== TASK OBJECTIVE ==
All of the listing is to be written out word for word, with the pictures left out.

== AVAILABLE DATA ==
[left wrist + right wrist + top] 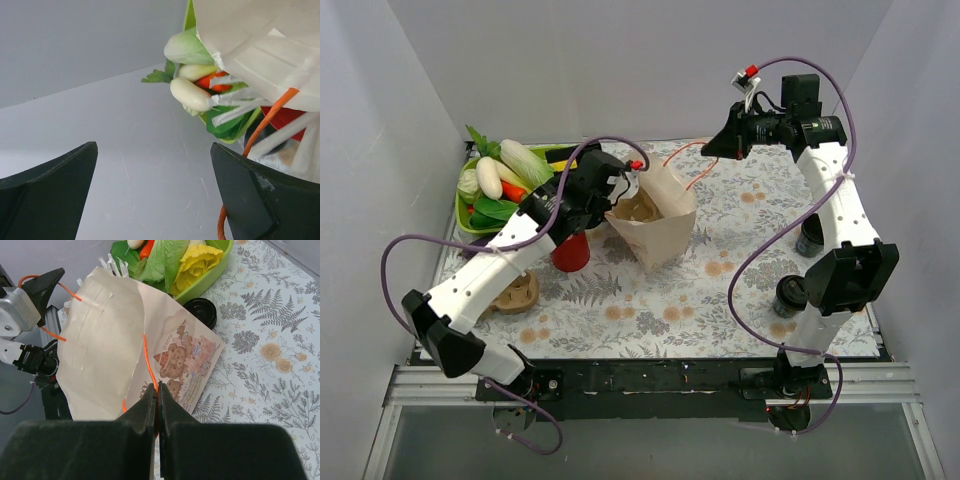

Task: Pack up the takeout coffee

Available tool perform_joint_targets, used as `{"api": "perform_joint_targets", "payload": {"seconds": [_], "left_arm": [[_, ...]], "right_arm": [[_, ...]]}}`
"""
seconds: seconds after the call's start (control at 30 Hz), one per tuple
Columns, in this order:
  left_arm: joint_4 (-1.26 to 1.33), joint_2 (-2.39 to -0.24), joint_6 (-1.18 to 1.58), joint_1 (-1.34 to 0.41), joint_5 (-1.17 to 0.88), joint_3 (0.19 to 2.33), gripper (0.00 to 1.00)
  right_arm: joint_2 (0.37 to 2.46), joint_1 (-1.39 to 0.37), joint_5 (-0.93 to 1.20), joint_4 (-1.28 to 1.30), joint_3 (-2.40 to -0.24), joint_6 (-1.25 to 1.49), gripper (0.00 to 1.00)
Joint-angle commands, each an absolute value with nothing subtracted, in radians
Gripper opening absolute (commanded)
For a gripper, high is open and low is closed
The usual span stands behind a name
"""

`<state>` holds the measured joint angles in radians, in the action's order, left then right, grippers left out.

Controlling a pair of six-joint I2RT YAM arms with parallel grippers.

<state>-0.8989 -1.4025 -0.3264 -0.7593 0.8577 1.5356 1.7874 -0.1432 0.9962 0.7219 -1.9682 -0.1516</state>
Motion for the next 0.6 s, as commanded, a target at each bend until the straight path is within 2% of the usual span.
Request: {"api": "perform_joint_targets", "payload": {"seconds": [0.0, 0.07, 0.1, 0.17, 0.2, 0.27, 0.3, 0.37, 0.4, 0.47, 0.5, 0.57], "left_arm": [[-0.9, -1.476, -0.319, -0.758, 0.843, 1.698, 0.98], [-1.01, -1.543, -0.212, -0.758, 0.789, 1.776, 0.98], [-1.044, -1.564, -0.169, -0.758, 0.719, 1.852, 0.98], [-1.112, -1.609, -0.025, -0.758, 0.637, 1.916, 0.98], [-1.112, -1.606, -0.008, -0.758, 0.6, 1.927, 0.98], [-1.082, -1.588, 0.046, -0.759, 0.542, 1.884, 0.98], [-1.081, -1.586, 0.043, -0.759, 0.538, 1.867, 0.98], [-1.115, -1.595, 0.063, -0.759, 0.548, 1.88, 0.98], [-1.121, -1.615, 0.08, -0.759, 0.549, 1.899, 0.98], [-1.137, -1.629, 0.13, -0.759, 0.505, 1.971, 0.98], [-1.131, -1.635, 0.185, -0.759, 0.486, 1.989, 0.98], [-1.086, -1.628, 0.222, -0.759, 0.403, 1.999, 0.98]], "right_arm": [[1.684, -0.13, 1.039, 0.654, -1.909, -0.075, 0.01], [1.646, -0.13, 1.01, 0.66, -1.853, -0.096, 0.07], [1.635, -0.132, 0.988, 0.669, -1.841, -0.118, 0.18], [1.612, -0.13, 0.947, 0.696, -1.825, -0.178, 0.28], [1.606, -0.13, 0.94, 0.704, -1.818, -0.19, 0.35], [1.588, -0.13, 0.922, 0.707, -1.816, -0.201, 0.42], [1.58, -0.13, 0.916, 0.707, -1.822, -0.202, 0.54], [1.551, -0.13, 0.89, 0.686, -1.829, -0.215, 0.65], [1.534, -0.133, 0.878, 0.667, -1.822, -0.219, 0.75], [1.468, -0.141, 0.853, 0.58, -1.775, -0.23, 0.86], [1.441, -0.152, 0.838, 0.543, -1.743, -0.241, 0.9], [1.359, -0.195, 0.806, 0.456, -1.643, -0.259, 0.91]]}}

== EXERCISE RESULT ==
[left wrist + right wrist + top] 

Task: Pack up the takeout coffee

Available tool perform_joint_targets, used as `{"api": "perform_joint_targets", "payload": {"seconds": [_], "left_arm": [[_, ...]], "right_arm": [[_, ...]]}}`
"""
seconds: seconds after the call's start (control at 30 Hz), one per tuple
Columns, in this order:
  left_arm: joint_4 (-1.26 to 1.33), joint_2 (-2.39 to -0.24), joint_6 (-1.18 to 1.58), joint_1 (-1.34 to 0.41), joint_5 (-1.17 to 0.88), joint_3 (0.19 to 2.33), gripper (0.00 to 1.00)
  right_arm: joint_2 (0.37 to 2.46), joint_1 (-1.39 to 0.37), joint_5 (-0.93 to 1.20), joint_4 (-1.28 to 1.30), joint_3 (-2.40 to -0.24), joint_6 (-1.25 to 1.49), gripper (0.00 to 1.00)
Joint-angle commands, each an absolute value with nothing subtracted, in radians
Gripper opening absolute (commanded)
For a gripper, high is open and low is closed
The usual span stands behind a name
"""

`<state>` holds the measured joint angles in radians, in the action's order, left then right, grippers left out.

Controlling a pair of six-joint I2RT YAM arms with parallel grippers.

<state>-0.8989 -1.4025 -0.3264 -0.7593 0.8577 1.5356 1.7874 -0.1432 0.9962 0.7219 -1.9682 -0.1516</state>
Motion for the next 0.6 s, as commanded, a target at each bend until the straight path is within 2% of the usual span.
Request: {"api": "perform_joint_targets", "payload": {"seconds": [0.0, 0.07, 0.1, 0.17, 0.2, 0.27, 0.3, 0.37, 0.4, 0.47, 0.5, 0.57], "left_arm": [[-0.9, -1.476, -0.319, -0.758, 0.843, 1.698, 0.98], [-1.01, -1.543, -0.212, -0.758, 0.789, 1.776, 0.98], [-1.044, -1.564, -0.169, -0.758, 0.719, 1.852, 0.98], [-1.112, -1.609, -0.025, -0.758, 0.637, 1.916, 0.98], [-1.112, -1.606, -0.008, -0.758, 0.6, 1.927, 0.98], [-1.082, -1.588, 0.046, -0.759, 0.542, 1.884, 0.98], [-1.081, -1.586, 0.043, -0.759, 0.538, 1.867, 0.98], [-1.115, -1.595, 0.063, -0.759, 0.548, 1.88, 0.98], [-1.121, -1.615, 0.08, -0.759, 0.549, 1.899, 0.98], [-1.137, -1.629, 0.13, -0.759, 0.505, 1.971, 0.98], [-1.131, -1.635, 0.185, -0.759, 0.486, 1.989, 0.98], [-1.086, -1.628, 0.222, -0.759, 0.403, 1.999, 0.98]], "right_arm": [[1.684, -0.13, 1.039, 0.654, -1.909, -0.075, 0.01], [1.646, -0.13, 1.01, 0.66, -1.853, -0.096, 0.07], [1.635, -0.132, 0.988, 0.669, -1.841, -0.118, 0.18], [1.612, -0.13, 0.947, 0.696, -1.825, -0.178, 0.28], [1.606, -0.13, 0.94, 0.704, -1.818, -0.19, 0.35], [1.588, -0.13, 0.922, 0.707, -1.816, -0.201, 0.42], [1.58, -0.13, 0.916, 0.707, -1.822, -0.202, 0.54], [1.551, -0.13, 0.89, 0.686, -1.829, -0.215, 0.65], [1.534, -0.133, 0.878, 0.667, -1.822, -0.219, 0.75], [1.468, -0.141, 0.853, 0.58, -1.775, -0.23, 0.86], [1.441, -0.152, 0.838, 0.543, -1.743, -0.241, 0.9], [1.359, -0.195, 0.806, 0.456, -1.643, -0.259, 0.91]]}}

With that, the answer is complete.